Pro Tip: A way to keep things interesting would be to make egg salad sandwiches out of them periodically, although your cat might be seriously disappointed by this turn of events.
Carbs
Rice
Yes, I know those of you who are paleo are presently aghast, but sometimes rice is the answer. While our household is 100% gluten free, it is not grain free. Remember those stories of Michael Phelps eating piles of pancakes? Someone who burns a lot of calories needs a lot of calories. Rice is particularly easy calories to both purchase and consume. In addition, the sugars in rice clear the human body pretty quickly, so the impact on your system is short and, well, sweet.
Pro Tip: Since gluten-free bread gets expensive, but even organic rice is cheap (especially if you buy bulk), recently my fiancé started just mixing tuna and mayo together, and eating it with a side of rice. This saves us sandwich-making time, too.
Fruit
Apples, bananas, and oranges regularly make it into my fiancé’s cooler. Easy to eat, full of calories, but jam-packed with awesome nutrients as well.
Pro Tip: Never stash a banana in your gym bag.
Fats
Heavy Cream and Butter
I had a friend a few years back who resorted to carrying around a bottle of olive oil and drinking straight from it to get in all his calories. This is not recommended, but lots of good fats are a good thing for hard gainers. If you can tolerate dairy, put heavy cream in your coffee in the morning. This same aforementioned friend also used to slice up sticks of butter and eat it as if it were cheese. So, you know, you can always pack a stick of butter in your cooler.
Nuts
Buy a few packages of mixed nuts and keep them stashed everywhere you or your hard gainer goes – the car, the office, the gym bag, and the cooler.

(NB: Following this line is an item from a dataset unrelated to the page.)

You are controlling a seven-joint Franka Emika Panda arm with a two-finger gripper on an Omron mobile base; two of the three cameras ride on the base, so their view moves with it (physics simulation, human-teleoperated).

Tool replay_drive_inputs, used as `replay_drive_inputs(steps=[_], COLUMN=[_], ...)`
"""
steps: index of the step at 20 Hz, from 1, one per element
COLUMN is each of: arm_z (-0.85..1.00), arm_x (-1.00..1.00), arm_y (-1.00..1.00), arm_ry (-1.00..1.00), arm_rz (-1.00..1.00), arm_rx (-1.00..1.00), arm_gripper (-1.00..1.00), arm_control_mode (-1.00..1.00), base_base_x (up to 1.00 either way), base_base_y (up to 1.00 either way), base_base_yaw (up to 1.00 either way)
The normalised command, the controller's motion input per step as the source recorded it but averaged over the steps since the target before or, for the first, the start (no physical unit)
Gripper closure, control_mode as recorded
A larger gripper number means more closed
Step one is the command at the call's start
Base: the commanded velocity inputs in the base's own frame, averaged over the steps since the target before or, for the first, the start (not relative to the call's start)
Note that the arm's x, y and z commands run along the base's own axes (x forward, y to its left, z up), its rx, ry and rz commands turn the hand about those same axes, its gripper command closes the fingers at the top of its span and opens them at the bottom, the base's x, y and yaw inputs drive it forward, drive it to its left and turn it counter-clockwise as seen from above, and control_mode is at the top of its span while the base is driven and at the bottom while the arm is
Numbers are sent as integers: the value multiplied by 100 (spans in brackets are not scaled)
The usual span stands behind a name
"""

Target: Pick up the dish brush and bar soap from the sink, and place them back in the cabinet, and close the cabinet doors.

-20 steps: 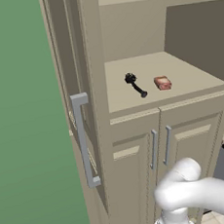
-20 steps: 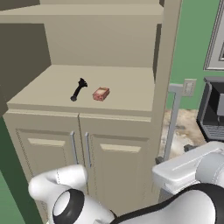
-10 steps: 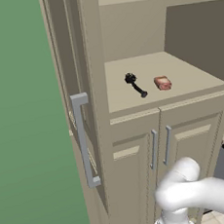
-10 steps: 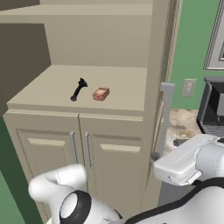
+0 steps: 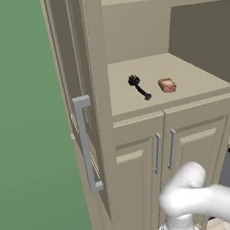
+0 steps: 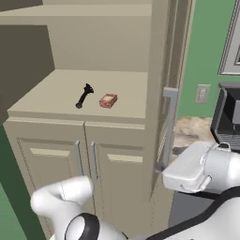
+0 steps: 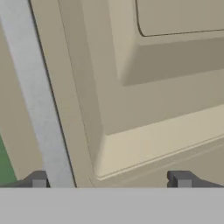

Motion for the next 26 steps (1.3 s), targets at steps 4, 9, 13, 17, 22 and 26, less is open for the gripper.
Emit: replay_drive_inputs(steps=[4,9,13,17,22,26], arm_z=[-26,-30,-19,-14,-5,-2], arm_x=[0,0,0,0,3,13], arm_y=[41,42,31,25,18,17], arm_ry=[0,-1,-5,-5,-5,-2], arm_rz=[4,0,0,0,0,0], arm_rx=[14,16,17,14,10,7], arm_gripper=[-100,-100,-100,-100,-100,-100], arm_control_mode=[-100,-100,-100,-100,-100,-100], base_base_x=[0,0,0,0,0,0], base_base_y=[0,0,0,0,0,0], base_base_yaw=[0,0,0,0,0,0])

Now you have some ideas on what foods are good choices for a hard gainer, but you’re still left with making sure enough gets eaten. One tool my fiancé uses is a calorie counter app in his phone. In the mornings when we measure out his portions and pack up his cooler, he builds his day of food in the calorie counter. As things go in the cooler they get entered in the app. Once the app shows he’s hit his calorie goal (leaving aside an allotment for dinner) we stop packing food. Now he knows that all he has to do is eat everything in the cooler and he’ll make his mark. No thinking, no counting – just eating.
Having a hard gainer in the household can be a project. It’s not necessarily fun for the person in question to have to eat all day, so the more variety you can sustain and the more enjoyable the food is, the more likely it will actually be eaten. Keeping up that amount of food isn’t always easy on the budget either, so hopefully this list has helped you brainstorm some new ideas on how to feed a hard gainer despite a busy, modern lifestyle.